Task objective >>
Every line that includes the word "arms" needs to be copied from the listing.

Dataset extract >>
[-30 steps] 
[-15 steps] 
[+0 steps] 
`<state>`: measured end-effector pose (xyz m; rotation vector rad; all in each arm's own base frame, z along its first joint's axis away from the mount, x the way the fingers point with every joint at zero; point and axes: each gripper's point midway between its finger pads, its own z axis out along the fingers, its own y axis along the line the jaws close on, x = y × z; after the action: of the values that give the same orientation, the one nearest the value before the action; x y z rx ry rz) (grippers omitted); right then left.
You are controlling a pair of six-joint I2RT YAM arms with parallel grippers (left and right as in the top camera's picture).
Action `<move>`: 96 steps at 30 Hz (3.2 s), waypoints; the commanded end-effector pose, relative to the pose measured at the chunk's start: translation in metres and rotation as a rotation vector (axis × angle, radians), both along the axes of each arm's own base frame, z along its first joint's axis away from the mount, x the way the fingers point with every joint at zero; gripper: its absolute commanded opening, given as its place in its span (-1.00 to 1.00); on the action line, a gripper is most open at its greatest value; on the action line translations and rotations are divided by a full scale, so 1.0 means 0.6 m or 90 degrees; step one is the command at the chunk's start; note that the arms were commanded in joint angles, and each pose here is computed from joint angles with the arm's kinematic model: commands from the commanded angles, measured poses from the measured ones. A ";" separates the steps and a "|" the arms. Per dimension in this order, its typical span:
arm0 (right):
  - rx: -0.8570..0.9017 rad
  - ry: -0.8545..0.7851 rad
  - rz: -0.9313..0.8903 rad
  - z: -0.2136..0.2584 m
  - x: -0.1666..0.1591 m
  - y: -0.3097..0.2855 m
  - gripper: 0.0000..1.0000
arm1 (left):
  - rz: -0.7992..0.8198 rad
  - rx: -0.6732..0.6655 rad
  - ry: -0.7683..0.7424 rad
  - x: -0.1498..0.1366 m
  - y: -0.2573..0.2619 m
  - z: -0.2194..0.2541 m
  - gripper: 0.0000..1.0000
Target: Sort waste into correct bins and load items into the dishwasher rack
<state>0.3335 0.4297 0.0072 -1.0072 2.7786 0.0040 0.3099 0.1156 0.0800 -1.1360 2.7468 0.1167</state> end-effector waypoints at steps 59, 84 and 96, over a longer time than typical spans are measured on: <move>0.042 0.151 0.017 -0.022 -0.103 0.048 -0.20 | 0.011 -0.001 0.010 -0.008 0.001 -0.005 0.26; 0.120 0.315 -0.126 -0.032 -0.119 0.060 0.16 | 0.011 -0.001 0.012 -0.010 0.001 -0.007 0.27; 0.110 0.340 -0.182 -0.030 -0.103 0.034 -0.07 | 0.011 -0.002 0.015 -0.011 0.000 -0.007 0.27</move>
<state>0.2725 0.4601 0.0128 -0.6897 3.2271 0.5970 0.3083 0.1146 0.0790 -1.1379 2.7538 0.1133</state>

Worked solution >>
You are controlling a pair of six-joint I2RT YAM arms with parallel grippers (left and right as in the top camera's picture).
Action `<move>`: 96 steps at 30 Hz (3.2 s), waypoints; the commanded end-effector pose, relative to the pose measured at the chunk's start: translation in metres and rotation as a rotation vector (axis × angle, radians), both along the axes of each arm's own base frame, z along its first joint's axis away from the mount, x the way the fingers point with every joint at zero; gripper: its absolute commanded opening, given as its place in its span (-1.00 to 1.00); on the action line, a gripper is most open at its greatest value; on the action line translations and rotations are divided by a full scale, so 1.0 means 0.6 m or 90 degrees; step one is the command at the chunk's start; note that the arms were commanded in joint angles, and each pose here is computed from joint angles with the arm's kinematic model: commands from the commanded angles, measured poses from the measured ones. A ";" separates the steps and a "|" the arms. Per dimension in this order, its typical span:

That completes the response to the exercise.